**WHAT YOU SHOULD DO**
Here is a block of records. Copy every line in it that includes "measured".

BEGIN

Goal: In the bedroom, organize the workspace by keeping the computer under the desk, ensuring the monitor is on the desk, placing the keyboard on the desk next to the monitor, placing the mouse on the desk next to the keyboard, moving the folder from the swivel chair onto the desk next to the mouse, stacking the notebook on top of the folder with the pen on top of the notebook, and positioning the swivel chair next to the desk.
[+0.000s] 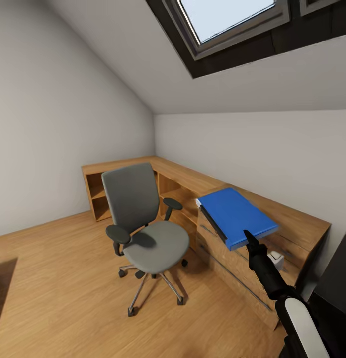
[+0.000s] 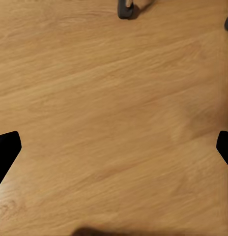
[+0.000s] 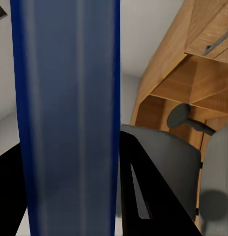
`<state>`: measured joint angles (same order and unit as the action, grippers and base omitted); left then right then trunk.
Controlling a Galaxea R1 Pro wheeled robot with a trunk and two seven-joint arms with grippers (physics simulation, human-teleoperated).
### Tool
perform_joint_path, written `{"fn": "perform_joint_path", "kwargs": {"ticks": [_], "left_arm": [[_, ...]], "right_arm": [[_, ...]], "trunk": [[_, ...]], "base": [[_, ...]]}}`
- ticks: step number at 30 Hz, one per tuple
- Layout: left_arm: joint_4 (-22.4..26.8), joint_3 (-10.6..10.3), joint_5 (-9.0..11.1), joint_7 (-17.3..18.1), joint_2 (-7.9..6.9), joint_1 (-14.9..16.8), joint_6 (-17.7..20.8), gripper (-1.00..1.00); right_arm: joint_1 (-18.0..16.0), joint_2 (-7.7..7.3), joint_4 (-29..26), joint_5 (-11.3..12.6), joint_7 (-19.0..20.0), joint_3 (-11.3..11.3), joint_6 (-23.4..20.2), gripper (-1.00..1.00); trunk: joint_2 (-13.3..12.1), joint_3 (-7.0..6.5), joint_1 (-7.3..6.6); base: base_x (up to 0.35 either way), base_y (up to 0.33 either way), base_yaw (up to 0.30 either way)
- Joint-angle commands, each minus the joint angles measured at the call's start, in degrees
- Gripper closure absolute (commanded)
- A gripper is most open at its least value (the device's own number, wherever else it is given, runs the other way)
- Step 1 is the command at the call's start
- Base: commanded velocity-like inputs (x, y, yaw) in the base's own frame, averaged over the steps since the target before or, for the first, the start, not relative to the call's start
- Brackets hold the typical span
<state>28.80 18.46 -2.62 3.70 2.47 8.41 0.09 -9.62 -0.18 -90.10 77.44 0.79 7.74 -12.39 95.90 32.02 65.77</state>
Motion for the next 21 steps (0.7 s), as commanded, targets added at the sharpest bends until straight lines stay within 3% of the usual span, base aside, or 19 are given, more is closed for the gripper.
{"fn": "perform_joint_path", "kwargs": {"ticks": [1,21], "left_arm": [[-0.02,0.47,-0.28,0.4,0.07,0.03,0.01,-1.0],[-1.2,0.44,-0.28,0.44,0.17,0.03,-0.18,-1.0]], "right_arm": [[-0.04,0.01,0.01,0.43,0.09,0.08,-0.3,1.0],[-0.04,-0.08,0.01,0.43,0.08,0.38,-0.26,1.0]], "trunk": [[-0.39,-0.13,-0.23],[-8.41,-3.72,-4.63]], "base": [[0.0,0.0,-0.268],[0.0,0.0,-0.268]]}}
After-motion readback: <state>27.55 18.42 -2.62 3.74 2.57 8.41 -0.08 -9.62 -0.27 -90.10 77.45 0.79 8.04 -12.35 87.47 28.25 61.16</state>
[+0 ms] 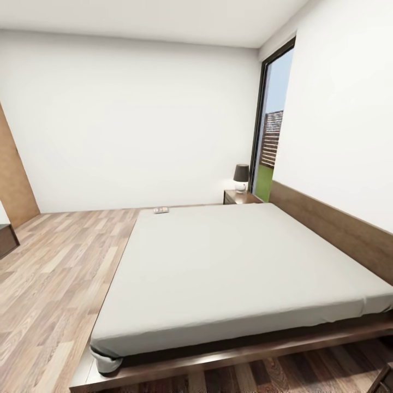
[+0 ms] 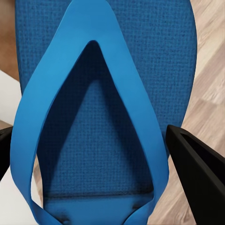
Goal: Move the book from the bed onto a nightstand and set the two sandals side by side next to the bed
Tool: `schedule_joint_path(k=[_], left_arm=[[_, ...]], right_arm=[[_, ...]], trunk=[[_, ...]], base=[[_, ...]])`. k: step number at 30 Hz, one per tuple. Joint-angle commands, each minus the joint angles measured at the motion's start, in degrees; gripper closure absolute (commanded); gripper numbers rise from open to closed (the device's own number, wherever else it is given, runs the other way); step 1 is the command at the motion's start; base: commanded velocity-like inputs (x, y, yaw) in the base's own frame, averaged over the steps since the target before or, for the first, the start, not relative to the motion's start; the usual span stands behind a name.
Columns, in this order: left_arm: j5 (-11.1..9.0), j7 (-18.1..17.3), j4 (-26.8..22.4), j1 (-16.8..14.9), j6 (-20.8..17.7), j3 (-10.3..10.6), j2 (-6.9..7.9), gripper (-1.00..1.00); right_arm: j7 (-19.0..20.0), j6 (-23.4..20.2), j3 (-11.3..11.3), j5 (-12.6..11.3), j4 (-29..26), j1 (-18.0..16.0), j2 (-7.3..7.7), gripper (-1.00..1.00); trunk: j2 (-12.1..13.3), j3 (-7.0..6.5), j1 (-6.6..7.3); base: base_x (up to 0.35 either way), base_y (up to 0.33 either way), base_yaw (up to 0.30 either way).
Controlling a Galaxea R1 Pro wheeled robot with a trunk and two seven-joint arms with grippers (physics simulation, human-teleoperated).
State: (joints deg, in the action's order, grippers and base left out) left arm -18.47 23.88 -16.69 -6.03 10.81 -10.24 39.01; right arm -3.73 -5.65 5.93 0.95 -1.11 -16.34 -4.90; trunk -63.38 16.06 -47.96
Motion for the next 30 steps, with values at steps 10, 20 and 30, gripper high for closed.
schedule_joint_path(k=[10, 20, 30], left_arm=[[-0.6, -0.07, 0.07, -0.04, 0.35, 0.09, 0.01, 1.0], [-0.6, -0.13, 0.08, -0.04, 0.33, 0.11, 0.01, 1.0], [-0.6, -0.15, 0.16, -0.04, 0.34, 0.12, 0.01, 1.0]], right_arm=[[-0.22, -0.3, 0.41, 0.15, -0.19, -0.01, 0.0, 1.0], [-0.22, -0.16, 0.4, 0.19, -0.2, -0.01, 0.06, 1.0], [-0.14, -0.02, 0.4, 0.21, -0.31, -0.01, 0.18, 1.0]], trunk=[[-0.05, 1.0, 0.0], [-0.05, 1.84, 0.0], [-0.05, 1.97, 0.0]], base=[[0.0, 0.0, 0.0], [0.0, 0.0, 0.0], [0.0, 0.0, 0.0]])
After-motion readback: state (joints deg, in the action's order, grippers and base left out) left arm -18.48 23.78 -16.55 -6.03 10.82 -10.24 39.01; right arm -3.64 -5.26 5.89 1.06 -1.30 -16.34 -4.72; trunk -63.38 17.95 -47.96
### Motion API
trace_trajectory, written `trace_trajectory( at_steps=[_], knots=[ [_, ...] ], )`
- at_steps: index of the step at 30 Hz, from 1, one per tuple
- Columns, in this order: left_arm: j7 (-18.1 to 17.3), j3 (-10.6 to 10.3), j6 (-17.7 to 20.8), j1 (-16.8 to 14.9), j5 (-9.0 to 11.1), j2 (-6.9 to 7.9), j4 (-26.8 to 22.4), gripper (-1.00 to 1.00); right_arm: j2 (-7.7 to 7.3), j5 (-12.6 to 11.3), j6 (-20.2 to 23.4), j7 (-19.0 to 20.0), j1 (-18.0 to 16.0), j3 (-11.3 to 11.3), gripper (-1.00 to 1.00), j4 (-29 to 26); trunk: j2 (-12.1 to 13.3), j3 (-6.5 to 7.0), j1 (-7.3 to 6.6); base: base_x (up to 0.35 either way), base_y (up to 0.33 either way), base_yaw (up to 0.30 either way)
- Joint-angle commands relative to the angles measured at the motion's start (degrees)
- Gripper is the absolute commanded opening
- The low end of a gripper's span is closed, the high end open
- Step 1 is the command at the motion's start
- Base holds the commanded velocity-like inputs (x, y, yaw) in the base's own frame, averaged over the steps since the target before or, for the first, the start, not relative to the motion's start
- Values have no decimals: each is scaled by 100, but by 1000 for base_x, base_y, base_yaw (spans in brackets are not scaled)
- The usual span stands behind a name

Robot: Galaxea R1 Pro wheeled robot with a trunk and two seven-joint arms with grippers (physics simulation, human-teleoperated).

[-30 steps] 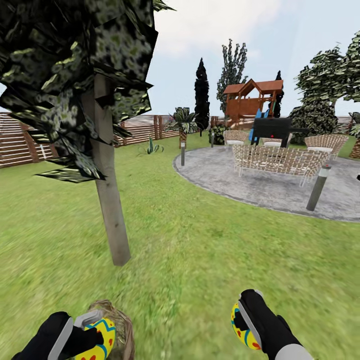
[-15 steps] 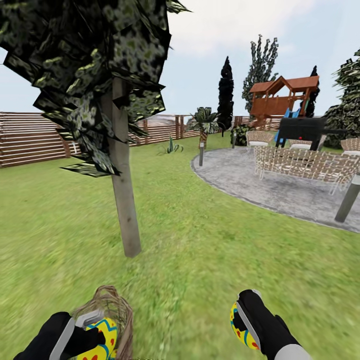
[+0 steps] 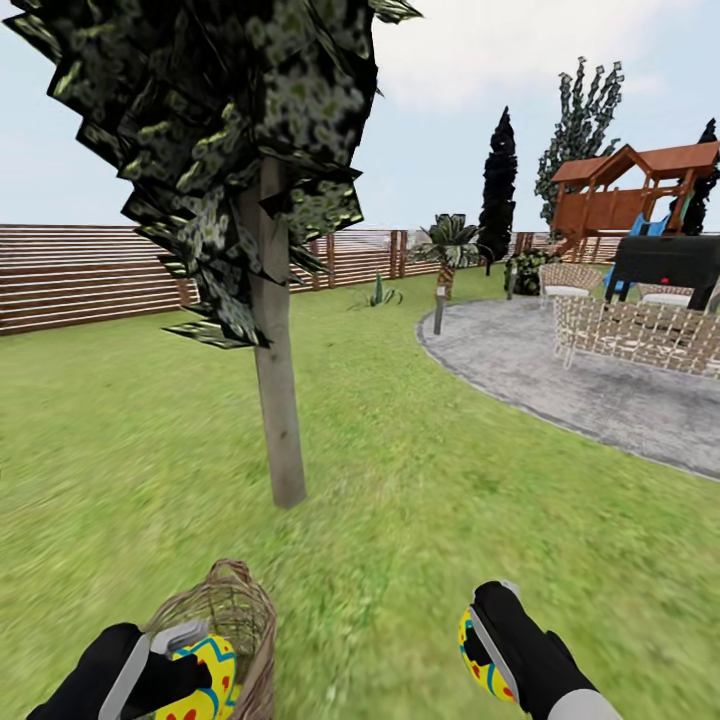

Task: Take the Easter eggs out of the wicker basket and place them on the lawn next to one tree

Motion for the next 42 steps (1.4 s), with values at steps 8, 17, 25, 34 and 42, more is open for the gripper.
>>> trace_trajectory(
  at_steps=[8, 17, 25, 34, 42],
  knots=[
    [-33, 16, 28, -4, -17, -2, -17, -100, 14, 12, 32, 4, -2, 17, -100, -3, -3, -6, 3, 307, -144, 4],
    [-33, 16, 27, -4, -15, -2, -28, -100, 17, 21, 40, -5, -2, 17, -100, -3, -3, -27, 3, 309, -159, 169],
    [-23, 7, 26, -4, -24, -28, -15, -100, 17, 12, 41, 4, -3, 17, -100, -3, -3, -37, 3, 296, -197, 212],
    [-7, 7, 21, -4, -24, -90, -6, -100, 17, 4, 45, 4, 1, 17, -100, -3, -3, -38, 3, 29, -319, 3],
    [-27, 13, 25, -4, -20, -90, -10, -100, 26, 3, 48, 5, 1, 366, -100, 5, -3, -44, 3, 0, -329, 127]
  ],
)
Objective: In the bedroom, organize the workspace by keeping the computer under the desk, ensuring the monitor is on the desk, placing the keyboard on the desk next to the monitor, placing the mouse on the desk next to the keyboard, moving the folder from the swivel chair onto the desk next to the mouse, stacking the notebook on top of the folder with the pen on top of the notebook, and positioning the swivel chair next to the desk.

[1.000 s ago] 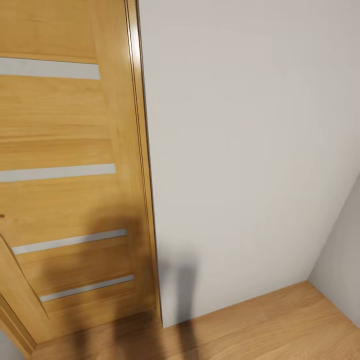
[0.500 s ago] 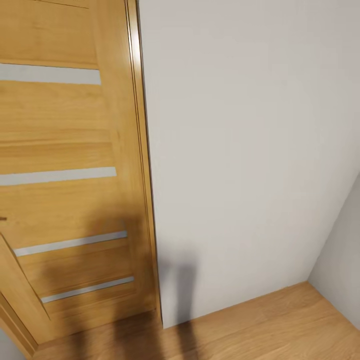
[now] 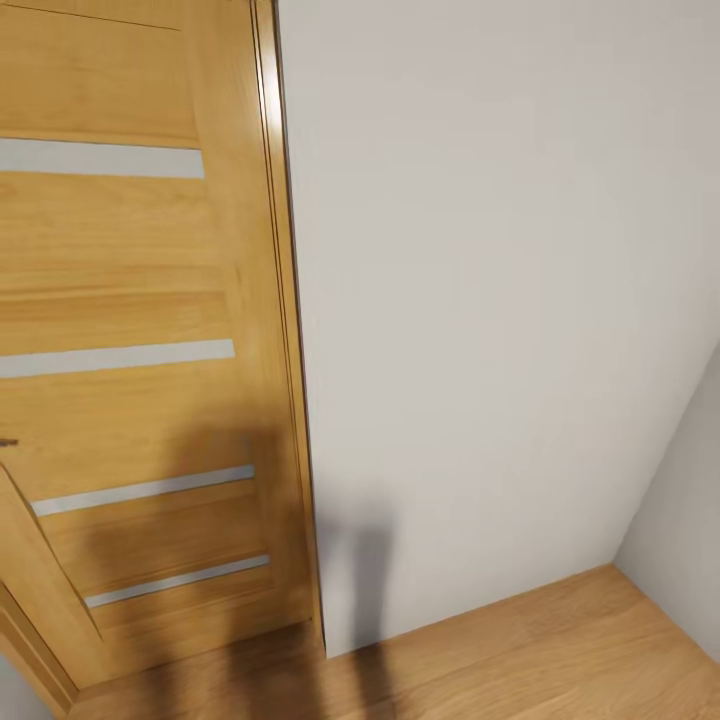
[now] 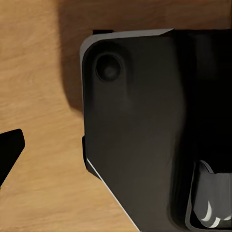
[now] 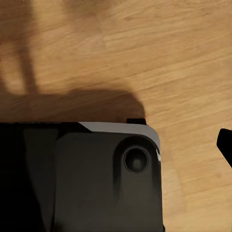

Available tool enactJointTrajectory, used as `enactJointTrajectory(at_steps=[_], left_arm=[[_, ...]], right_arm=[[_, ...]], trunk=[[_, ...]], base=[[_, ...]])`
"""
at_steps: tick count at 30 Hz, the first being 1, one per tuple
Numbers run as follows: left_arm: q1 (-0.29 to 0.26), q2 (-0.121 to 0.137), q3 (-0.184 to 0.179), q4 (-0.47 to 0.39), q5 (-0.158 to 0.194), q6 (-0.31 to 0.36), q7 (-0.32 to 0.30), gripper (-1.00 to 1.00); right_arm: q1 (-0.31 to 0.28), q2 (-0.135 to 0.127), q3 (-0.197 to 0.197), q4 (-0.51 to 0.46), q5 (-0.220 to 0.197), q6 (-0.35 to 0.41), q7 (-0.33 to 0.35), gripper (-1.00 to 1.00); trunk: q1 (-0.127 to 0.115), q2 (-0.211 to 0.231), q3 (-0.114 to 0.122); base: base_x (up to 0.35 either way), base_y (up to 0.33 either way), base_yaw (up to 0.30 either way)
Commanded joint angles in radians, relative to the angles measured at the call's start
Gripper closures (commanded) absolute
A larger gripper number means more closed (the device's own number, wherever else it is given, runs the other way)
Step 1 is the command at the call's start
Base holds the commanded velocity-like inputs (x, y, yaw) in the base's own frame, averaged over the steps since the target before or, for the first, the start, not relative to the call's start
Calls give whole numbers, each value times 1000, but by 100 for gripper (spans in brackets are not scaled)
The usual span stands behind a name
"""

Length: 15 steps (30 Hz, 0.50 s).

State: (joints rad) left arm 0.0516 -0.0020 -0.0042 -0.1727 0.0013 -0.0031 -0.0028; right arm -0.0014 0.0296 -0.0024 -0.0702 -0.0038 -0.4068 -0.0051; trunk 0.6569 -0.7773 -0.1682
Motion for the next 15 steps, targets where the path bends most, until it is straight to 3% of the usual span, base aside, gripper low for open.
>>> enactJointTrajectory(at_steps=[1, 4, 5, 7, 8, 10, 11, 15], left_arm=[[1, 0, 0, -16, 0, 0, 0, -100], [1, 1, 0, -36, 0, 0, 0, -100], [1, -2, 1, -134, 17, 1, 2, -100], [1, -4, 1, -195, 34, 1, 4, -100], [-38, 11, 25, -388, 211, 1, 31, -100], [-51, 12, 29, -398, 258, -4, 34, -100], [-62, 24, 38, -398, 308, -49, 35, -100], [-63, 46, 48, -388, 319, -67, 31, -100]], right_arm=[[0, 1, 0, 0, 0, -3, -1, -100], [0, 2, 0, -1, 0, -4, -1, -100], [0, 4, 1, -15, 1, -5, -8, -100], [0, 4, 1, -59, 1, -6, -11, -100], [0, 1, -14, -382, -16, -6, -14, -100], [0, 2, -16, -427, -21, -7, -14, -100], [-6, 8, -19, -480, -30, -3, -44, -100], [-10, 14, -20, -491, -52, 1, -107, -100]], trunk=[[-4, 6, 2], [-15, 27, 12], [-19, 34, 15], [-27, 48, 21], [-31, 55, 24], [-38, 69, 30], [-42, 76, 33], [-57, 104, 46]], base=[[0, 0, 0], [0, 0, 0], [0, 0, 0], [0, 0, 0], [0, 0, 0], [0, 0, 0], [0, 0, 0], [0, 0, 0]])
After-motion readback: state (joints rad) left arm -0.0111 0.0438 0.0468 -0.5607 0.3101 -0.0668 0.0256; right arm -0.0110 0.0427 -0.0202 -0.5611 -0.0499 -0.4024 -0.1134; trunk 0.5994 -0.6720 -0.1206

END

**ANSWER AREA**
`<state>`: measured joint angles (same order and unit as the action, grippers and base omitted); left then right then trunk.
- Joint-angle commands, each minus the joint angles measured at the call's start, in degrees
Tool: `schedule_joint_path(k=[_], left_arm=[[_, ...]], right_arm=[[_, ...]], trunk=[[_, ...]], base=[[_, ...]])`. k: step number at 30 Hz, one per tuple. Joint-angle commands, each minus the joint angles measured at the motion's start, in degrees; gripper closure absolute (commanded); gripper numbers rise from open to closed (the device's own number, wherever else it is given, runs the other way); step 1 is the command at the motion's start; base: commanded velocity-like inputs (x, y, yaw) in the base's own frame, averaged over the steps since the target before or, for the first, the start, not relative to the motion's start; the usual span stands behind a name.
- Joint-angle commands relative to the angles measured at the motion's start (degrees)
Commanded joint angles in radians, relative to the angles measured at the call's start

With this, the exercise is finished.